• Exercise objective:
Please reproduce the entries below exactly, starting at the first line and ending with the line that holds "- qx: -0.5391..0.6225".

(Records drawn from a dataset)
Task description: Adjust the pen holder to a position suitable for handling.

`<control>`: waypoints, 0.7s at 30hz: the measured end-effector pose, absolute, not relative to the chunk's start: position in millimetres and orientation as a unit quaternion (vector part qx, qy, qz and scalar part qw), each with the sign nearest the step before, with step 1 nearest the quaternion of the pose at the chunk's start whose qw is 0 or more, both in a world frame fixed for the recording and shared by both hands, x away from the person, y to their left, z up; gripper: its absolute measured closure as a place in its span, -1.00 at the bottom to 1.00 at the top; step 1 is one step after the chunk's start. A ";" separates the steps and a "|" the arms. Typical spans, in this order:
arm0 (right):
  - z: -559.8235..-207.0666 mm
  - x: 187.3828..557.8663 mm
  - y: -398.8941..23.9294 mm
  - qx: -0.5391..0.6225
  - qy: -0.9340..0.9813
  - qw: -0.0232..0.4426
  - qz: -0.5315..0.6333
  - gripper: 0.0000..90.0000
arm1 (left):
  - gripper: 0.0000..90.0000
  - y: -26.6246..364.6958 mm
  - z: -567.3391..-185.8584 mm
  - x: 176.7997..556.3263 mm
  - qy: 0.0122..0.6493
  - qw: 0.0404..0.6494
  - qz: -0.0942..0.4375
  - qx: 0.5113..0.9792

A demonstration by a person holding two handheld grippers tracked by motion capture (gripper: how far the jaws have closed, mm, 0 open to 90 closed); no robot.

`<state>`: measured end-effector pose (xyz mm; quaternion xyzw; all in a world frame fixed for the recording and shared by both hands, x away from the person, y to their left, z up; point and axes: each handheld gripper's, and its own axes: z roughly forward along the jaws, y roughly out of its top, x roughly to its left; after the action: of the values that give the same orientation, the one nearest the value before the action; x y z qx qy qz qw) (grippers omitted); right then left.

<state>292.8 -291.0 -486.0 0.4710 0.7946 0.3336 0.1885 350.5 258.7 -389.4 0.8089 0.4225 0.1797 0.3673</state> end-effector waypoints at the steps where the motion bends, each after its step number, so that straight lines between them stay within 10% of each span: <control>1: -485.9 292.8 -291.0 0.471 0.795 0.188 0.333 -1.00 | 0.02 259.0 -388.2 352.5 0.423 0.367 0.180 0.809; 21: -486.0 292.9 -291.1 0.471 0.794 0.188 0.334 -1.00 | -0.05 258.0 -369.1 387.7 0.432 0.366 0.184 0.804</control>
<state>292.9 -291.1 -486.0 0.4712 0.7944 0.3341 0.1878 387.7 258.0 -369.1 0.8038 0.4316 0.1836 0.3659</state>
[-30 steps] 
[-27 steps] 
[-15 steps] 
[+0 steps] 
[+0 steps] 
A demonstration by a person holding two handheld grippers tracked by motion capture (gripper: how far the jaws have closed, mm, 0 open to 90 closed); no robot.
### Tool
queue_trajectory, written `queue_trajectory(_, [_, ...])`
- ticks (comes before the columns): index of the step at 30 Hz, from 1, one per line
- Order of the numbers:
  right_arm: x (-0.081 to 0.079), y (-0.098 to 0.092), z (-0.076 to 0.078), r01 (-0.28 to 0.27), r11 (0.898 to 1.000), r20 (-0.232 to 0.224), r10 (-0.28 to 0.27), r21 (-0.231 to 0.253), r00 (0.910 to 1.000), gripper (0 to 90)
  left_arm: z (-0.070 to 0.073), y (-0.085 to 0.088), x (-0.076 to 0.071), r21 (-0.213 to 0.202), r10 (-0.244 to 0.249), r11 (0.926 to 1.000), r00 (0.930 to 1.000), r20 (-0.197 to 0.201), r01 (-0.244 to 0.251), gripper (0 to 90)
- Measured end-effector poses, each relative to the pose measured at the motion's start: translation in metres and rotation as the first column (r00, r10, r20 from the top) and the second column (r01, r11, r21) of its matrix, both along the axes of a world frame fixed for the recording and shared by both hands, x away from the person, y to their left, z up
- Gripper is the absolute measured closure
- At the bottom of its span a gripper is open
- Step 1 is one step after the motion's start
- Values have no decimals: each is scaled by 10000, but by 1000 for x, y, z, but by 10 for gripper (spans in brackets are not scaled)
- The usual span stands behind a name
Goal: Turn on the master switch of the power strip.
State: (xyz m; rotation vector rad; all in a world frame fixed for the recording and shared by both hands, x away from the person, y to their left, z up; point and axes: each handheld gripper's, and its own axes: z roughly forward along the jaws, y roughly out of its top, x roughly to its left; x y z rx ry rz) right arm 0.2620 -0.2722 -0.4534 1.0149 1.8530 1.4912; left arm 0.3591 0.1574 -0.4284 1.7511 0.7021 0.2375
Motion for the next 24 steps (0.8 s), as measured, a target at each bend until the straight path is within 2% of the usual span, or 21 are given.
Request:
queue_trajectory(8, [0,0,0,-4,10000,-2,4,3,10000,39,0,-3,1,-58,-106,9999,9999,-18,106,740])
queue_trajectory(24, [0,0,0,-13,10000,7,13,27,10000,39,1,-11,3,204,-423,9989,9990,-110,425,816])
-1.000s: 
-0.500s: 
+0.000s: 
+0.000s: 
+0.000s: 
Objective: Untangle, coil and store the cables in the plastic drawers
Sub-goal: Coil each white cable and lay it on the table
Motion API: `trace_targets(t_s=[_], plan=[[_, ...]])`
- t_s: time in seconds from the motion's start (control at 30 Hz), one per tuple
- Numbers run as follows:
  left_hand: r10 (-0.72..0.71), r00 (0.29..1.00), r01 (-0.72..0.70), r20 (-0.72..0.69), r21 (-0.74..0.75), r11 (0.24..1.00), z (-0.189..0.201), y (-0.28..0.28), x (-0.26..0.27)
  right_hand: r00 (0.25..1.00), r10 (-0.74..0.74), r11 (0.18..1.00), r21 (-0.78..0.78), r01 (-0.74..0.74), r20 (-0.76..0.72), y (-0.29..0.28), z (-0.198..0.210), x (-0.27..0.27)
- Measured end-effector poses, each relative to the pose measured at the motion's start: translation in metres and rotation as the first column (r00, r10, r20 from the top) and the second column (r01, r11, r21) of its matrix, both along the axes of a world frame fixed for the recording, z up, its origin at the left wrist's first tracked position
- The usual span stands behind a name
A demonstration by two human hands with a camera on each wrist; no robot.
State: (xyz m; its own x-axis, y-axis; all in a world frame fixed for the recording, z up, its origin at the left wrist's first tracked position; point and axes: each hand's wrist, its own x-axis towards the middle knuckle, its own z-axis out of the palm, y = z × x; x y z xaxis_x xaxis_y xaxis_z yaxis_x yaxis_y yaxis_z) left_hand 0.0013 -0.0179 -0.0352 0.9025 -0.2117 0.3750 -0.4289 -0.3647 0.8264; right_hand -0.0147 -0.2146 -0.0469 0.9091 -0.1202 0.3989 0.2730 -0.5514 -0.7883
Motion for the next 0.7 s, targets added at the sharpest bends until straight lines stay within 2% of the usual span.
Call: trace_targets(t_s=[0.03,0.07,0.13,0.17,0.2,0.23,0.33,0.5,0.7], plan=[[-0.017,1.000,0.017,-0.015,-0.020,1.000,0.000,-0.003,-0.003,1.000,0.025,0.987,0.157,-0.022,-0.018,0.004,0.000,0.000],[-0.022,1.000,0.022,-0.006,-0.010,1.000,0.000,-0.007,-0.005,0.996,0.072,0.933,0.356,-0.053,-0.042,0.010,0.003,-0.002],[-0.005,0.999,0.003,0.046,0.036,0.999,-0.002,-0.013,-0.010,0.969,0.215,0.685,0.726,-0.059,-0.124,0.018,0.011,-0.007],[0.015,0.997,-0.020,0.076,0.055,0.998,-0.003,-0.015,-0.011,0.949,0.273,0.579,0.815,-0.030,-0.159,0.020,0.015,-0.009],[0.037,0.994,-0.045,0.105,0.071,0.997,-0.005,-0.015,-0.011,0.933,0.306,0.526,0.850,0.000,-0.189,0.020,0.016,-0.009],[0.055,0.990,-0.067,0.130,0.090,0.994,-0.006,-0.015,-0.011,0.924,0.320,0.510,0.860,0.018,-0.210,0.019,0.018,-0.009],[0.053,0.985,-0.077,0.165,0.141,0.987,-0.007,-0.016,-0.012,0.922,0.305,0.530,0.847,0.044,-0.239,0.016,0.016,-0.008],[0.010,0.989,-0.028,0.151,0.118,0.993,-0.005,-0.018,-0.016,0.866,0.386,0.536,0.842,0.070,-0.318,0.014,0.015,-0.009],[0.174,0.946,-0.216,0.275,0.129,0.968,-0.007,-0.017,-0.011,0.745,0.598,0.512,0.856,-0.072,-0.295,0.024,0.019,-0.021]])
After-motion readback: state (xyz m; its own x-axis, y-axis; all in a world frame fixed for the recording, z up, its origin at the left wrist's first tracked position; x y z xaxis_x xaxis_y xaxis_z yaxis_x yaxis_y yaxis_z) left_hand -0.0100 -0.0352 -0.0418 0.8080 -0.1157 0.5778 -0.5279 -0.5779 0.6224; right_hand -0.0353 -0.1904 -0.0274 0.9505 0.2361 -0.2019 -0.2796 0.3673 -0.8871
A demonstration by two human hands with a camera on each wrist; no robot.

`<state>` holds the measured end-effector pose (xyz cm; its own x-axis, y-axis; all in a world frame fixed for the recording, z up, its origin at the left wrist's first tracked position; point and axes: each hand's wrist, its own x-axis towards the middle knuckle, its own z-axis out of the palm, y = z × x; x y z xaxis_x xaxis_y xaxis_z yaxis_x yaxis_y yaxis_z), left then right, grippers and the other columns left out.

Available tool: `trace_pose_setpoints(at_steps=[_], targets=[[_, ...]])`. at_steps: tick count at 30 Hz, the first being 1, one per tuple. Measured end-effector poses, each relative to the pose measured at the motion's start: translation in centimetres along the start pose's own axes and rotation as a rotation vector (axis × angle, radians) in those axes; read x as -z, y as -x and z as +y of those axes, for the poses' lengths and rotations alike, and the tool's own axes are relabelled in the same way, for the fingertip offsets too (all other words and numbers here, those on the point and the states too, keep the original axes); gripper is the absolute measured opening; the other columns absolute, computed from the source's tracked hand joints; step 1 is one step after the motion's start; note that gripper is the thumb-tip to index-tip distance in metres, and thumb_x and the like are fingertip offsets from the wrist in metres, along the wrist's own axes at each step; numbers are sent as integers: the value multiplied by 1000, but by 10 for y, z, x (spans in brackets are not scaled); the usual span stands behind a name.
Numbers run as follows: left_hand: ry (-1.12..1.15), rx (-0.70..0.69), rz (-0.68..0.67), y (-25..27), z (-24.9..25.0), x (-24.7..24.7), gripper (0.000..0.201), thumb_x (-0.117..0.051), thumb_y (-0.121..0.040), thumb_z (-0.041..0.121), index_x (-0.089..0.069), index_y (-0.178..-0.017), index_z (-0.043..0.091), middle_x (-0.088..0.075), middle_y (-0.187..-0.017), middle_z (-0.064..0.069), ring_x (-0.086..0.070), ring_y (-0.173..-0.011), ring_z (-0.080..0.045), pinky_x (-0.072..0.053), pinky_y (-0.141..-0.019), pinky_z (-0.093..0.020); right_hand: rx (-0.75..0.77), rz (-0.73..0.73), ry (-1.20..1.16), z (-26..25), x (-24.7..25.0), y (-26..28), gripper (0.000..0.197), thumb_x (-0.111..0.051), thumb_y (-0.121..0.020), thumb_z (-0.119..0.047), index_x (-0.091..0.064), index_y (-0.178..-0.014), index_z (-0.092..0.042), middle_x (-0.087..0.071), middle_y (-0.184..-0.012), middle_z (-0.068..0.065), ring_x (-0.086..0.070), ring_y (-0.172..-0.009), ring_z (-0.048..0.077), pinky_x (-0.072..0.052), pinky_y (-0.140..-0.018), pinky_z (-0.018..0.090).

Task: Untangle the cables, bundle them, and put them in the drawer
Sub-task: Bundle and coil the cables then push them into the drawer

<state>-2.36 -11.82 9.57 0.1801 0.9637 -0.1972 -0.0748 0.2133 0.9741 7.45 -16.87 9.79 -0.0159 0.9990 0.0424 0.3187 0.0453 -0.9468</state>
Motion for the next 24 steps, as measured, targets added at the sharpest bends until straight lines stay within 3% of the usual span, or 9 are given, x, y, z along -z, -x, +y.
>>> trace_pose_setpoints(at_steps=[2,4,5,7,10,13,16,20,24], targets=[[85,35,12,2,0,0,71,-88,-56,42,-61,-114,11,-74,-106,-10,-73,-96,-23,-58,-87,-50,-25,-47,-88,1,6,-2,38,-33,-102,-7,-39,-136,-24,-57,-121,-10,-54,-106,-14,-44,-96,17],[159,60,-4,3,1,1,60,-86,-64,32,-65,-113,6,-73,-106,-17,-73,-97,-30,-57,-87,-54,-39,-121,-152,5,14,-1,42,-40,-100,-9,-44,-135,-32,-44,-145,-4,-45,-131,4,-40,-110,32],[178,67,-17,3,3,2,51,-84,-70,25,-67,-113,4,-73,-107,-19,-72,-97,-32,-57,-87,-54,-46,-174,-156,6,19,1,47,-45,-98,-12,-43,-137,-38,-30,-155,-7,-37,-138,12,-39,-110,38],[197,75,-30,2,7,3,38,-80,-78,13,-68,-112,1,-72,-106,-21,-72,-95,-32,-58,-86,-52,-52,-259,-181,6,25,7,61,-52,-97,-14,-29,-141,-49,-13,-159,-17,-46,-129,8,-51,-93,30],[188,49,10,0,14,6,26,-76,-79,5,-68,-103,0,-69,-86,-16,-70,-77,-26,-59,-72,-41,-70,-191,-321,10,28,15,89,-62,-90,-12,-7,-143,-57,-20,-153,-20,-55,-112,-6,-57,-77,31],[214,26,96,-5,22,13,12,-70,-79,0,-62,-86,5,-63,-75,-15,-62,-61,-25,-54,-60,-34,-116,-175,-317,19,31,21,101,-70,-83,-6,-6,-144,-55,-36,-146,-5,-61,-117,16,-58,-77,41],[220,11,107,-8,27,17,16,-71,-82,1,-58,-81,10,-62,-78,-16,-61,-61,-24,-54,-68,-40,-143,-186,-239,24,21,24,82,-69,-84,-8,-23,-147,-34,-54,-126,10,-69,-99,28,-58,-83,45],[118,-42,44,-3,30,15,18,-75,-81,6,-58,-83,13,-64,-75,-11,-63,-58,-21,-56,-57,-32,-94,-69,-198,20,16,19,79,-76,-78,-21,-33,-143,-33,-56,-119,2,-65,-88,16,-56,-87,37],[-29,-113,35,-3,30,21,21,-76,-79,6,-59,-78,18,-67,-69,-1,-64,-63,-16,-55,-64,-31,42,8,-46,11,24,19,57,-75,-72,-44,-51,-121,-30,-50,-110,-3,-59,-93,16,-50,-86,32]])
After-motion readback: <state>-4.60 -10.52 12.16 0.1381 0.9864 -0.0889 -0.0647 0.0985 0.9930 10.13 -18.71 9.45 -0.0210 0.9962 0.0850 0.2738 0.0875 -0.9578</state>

• Answer to this task:
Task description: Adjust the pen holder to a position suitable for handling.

`<control>`: waypoints, 0.7s at 30hz: the measured end-effector pose, absolute, not relative to the chunk's start: position in millimetres and orientation as a unit quaternion (vector part qx, qy, qz and scalar part qw), each with the sign nearest the step before, with step 1 nearest the quaternion of the pose at the chunk's start whose qw is 0 or more, both in a world frame fixed for the recording and shared by both hands, x away from the person, y to their left, z up; gripper: its absolute measured closure as a place in its span, -1.00 at the bottom to 1.00 at the top; step 1 is one step after the chunk's start. A ";" separates the steps and a "|" the arms. Typical spans, in this order:
arm0 (right):
  - z: -559.8235..-207.0666 mm
  - x: 187.3828..557.8663 mm
  - y: -398.8941..23.9294 mm
  - qx: -0.5391..0.6225

Nothing further is needed for this exercise.